Stadtkinder denken, dass Kühe lila sind, haben noch nie ein echtes Schwein gesehen und wissen nicht, dass es die Hühner sind, die die Eier legen. Alles nur ein Vorurteil? Längst ist es nicht mehr selbstverständlich, dass alle Erstklässler genau erklären können, was ein Bauernhof ist - Grundschullehrer können davon so einige Geschichten erzählen.
Der Tierpark Hellabrunn will dem Nicht-Wissen über heimische Tierarten sein Mühlendorf entgegensetzen, das derzeit entsteht. Dort werden heimische, vorwiegend mitteleuropäische und teilweise vom Aussterben bedrohte Haus- und regionale Wildtiere leben. In einer noch zu bauenden Tierparkschule sollen Kinder und Jugendliche aller Schularten vertiefende Informationen erhalten. Knapp vier Millionen Euro soll der Bildungsausschuss des Stadtrats dafür in der kommenden Woche freigeben - zu viel, wie manche Stadträte finden.
Die Tierparkschule, im Juli 1984 eröffnet, ist mittlerweile zu einer festen Größe in der Münchner Schullandschaft geworden. Drei Realschullehrer arbeiten momentan dort, sie haben von 2013 bis 2015 etwa 1000 Veranstaltungen für Schüler von der Grundschule bis zum Gymnasium organisiert. Zudem gab es im gleichen Zeitraum 55 Lehrerfortbildungen, es wurden mehr als 70 Seminararbeiten von Abiturienten und fast 60 wissenschaftliche Arbeiten an den beiden Münchner Universitäten betreut.
Die Lehrer bieten Unterrichtsgänge ebenso an wie mehrtägige Projekte. Schüler sollen dabei Wissen über die Tiere erwerben, über ihre Anatomie und ihre Lebensweise, und sich gleichzeitig in Kompetenzen wie Basteln, Beschreiben, Präsentieren, Teamarbeit und Verantwortung üben. Sie beobachten die Tiere, erkunden die Gehege oder suchen nach Tierspuren.
In der neuen Tierparkschule soll das Münchner Lernhauskonzept einen zeitgemäßen Unterricht ermöglichen. Nach den Plänen des Zoos wird das Gebäude über ein großes Foyer mit langen Sitzbänken erschlossen, in dem auch Ausstellungen stattfinden können.
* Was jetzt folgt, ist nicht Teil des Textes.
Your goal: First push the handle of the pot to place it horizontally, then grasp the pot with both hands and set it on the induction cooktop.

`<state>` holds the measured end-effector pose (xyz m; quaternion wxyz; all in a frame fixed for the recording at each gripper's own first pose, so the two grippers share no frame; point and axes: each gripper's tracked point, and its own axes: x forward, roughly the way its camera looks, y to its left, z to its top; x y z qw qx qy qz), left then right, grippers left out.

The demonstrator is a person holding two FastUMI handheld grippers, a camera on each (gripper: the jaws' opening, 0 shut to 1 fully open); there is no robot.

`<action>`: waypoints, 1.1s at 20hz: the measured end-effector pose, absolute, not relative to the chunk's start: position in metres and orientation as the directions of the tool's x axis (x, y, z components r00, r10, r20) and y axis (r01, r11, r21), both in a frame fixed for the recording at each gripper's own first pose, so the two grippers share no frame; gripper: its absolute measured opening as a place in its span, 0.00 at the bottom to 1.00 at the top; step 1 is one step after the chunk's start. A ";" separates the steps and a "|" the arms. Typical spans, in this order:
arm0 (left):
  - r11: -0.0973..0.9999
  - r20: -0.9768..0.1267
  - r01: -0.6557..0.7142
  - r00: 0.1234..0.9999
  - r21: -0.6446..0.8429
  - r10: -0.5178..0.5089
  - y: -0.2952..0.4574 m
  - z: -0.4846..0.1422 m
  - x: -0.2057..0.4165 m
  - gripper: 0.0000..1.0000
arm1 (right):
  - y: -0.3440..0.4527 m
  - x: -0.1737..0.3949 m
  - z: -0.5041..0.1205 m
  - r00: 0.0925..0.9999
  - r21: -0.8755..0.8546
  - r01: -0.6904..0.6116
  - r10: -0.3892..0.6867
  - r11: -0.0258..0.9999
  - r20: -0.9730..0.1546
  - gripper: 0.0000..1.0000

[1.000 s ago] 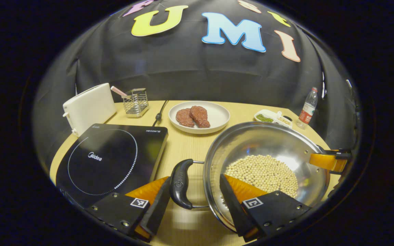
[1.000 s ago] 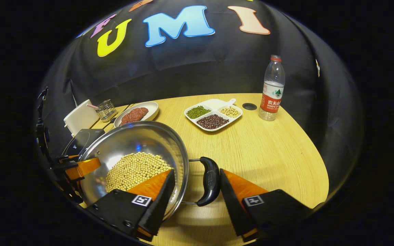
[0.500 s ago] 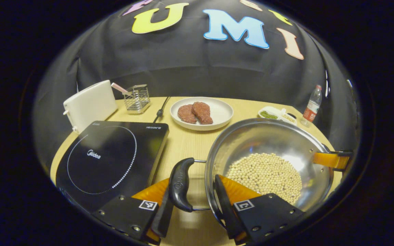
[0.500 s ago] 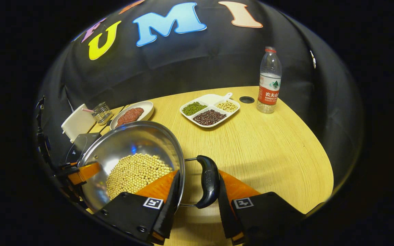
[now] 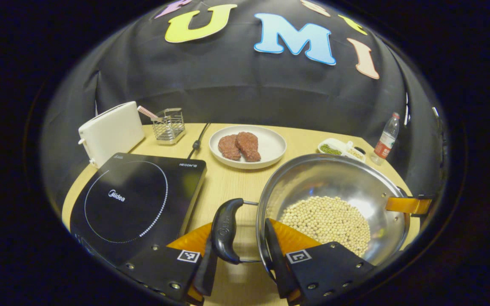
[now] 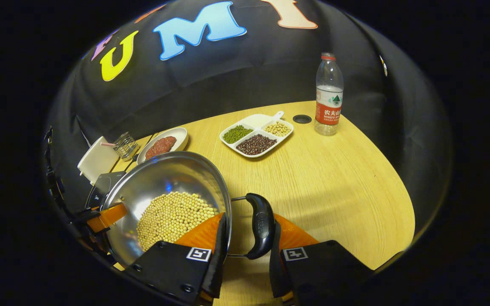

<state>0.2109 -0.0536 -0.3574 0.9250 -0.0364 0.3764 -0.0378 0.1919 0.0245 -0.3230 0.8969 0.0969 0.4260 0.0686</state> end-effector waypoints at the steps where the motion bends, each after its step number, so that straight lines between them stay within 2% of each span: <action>1: 0.993 -0.691 0.040 0.715 -0.110 -0.106 -0.052 -0.352 0.211 0.58 | 0.026 0.192 -0.316 0.638 0.221 -0.045 0.199 0.974 -0.744 0.47; 2: 0.991 -0.689 0.037 0.715 -0.126 -0.114 -0.050 -0.349 0.210 0.58 | 0.028 0.190 -0.308 0.647 0.210 -0.048 0.191 0.976 -0.738 0.43; 4: 0.989 -0.679 0.044 0.722 -0.143 -0.131 -0.041 -0.340 0.210 0.58 | 0.035 0.187 -0.294 0.666 0.197 -0.042 0.175 0.980 -0.726 0.47; 5: 0.988 -0.673 0.049 0.726 -0.149 -0.137 -0.035 -0.335 0.211 0.58 | 0.040 0.184 -0.289 0.672 0.190 -0.036 0.165 0.981 -0.722 0.43; 6: 0.986 -0.669 0.056 0.729 -0.154 -0.146 -0.029 -0.331 0.212 0.58 | 0.046 0.179 -0.285 0.677 0.186 -0.028 0.155 0.982 -0.720 0.47; 7: 0.985 -0.664 0.067 0.731 -0.158 -0.156 -0.022 -0.327 0.212 0.58 | 0.052 0.174 -0.279 0.682 0.185 -0.017 0.147 0.983 -0.717 0.43; 10: 0.983 -0.648 0.100 0.741 -0.157 -0.178 0.003 -0.318 0.215 0.58 | 0.075 0.164 -0.270 0.695 0.193 0.014 0.129 0.981 -0.708 0.43; 11: 0.982 -0.646 0.108 0.741 -0.156 -0.184 0.011 -0.315 0.217 0.55 | 0.083 0.161 -0.267 0.697 0.194 0.022 0.124 0.981 -0.706 0.47; 12: 0.981 -0.642 0.115 0.743 -0.156 -0.189 0.019 -0.313 0.219 0.55 | 0.091 0.159 -0.265 0.700 0.196 0.030 0.119 0.980 -0.704 0.43; 13: 0.981 -0.638 0.121 0.745 -0.153 -0.192 0.027 -0.311 0.220 0.58 | 0.098 0.158 -0.262 0.704 0.201 0.038 0.116 0.979 -0.701 0.43; 16: 0.980 -0.624 0.138 0.756 -0.142 -0.197 0.053 -0.306 0.228 0.54 | 0.123 0.155 -0.256 0.714 0.211 0.049 0.114 0.976 -0.691 0.43; 18: 0.980 -0.621 0.139 0.758 -0.143 -0.198 0.068 -0.305 0.231 0.55 | 0.139 0.155 -0.253 0.716 0.212 0.049 0.114 0.976 -0.688 0.43; 19: 0.980 -0.620 0.136 0.759 -0.143 -0.196 0.076 -0.305 0.231 0.58 | 0.147 0.155 -0.253 0.717 0.211 0.046 0.115 0.976 -0.688 0.47; 20: 0.981 -0.620 0.132 0.761 -0.142 -0.192 0.085 -0.306 0.231 0.55 | 0.155 0.156 -0.253 0.716 0.212 0.041 0.119 0.976 -0.688 0.43; 21: 0.982 -0.619 0.126 0.763 -0.142 -0.187 0.094 -0.307 0.232 0.58 | 0.163 0.157 -0.252 0.716 0.214 0.037 0.124 0.976 -0.687 0.43; 22: 0.983 -0.620 0.120 0.763 -0.141 -0.182 0.105 -0.307 0.231 0.55 | 0.172 0.157 -0.252 0.714 0.215 0.030 0.130 0.976 -0.688 0.47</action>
Die Raumflucht verlängert sich längs durch das Gebäude zu einem "lebendigen Klassenraum", der lediglich durch eine Verglasung vom Ausstellungsfoyer abgetrennt ist.
Dieser Lern- und Lehrraum hat ein Panoramafenster hin zum angegliederten Ziegenstall und eine Terrarienwand, er öffnet sich mit den Fenstern direkt zum Mühlendorf und seinen Gehegen. Über eine Stiege gelangt man ins Obergeschoss mit flexibel nutzbaren Räumen und Präsentationsflächen dazwischen - ganz so, wie die Stadt auch ihre regulären Schulen bauen lässt. Draußen soll ein Freiluft-Klassenzimmer entstehen; das Gebäude kann auch für öffentliche Veranstaltungen genutzt werden.
"Die Räume der Zukunft brauchen eine multifunktionale und inklusive Ausstattung, die eine anregende, motivierende Atmosphäre schaffen und ein schülerzentriertes, handlungsorientiertes und bewegtes Lernen ermöglichen", schreibt das Bildungsreferat in seiner Sitzungsvorlage, über die der Stadtratsausschuss am kommenden Mittwoch beschließen soll.
Bis zum Frühjahr 2019 soll der Neubau stehen. Vom Freistaat allerdings sind keine Zuschüsse zu erwarten, so dass die Stadt den Bau selbst finanzieren müsste. Der Tierpark rechnet derzeit mit Kosten von bis zu 3,9 Millionen Euro, darin ist allerdings eine Risikoreserve von gut einer halben Million enthalten, die eventuell gar nicht benötigt wird.
Die Bedeutung des Projekts ist im Stadtrat relativ unumstritten. "Das wird ein toller Lernort", sagt etwa die bildungspolitische Sprecherin der SPD, Birgit Volk. Positiv sei auch, dass das Gebäude nicht nur von Schulen benutzt werden könne, sondern auch für Veranstaltungen, sagt die CSU-Bildungspolitikerin Beatrix Burkhardt.
Mit der Höhe der Kosten wird sich das Gremium allerdings noch einmal beschäftigen. "Wir nehmen zur Kenntnis, dass unser Wunsch so viel kostet", sagt Volk. Dennoch müsse noch einmal darüber gesprochen werden, wie der hohe Standard zusammenkomme - und ob die Pläne nicht noch abgespeckt und damit billiger werden könnten.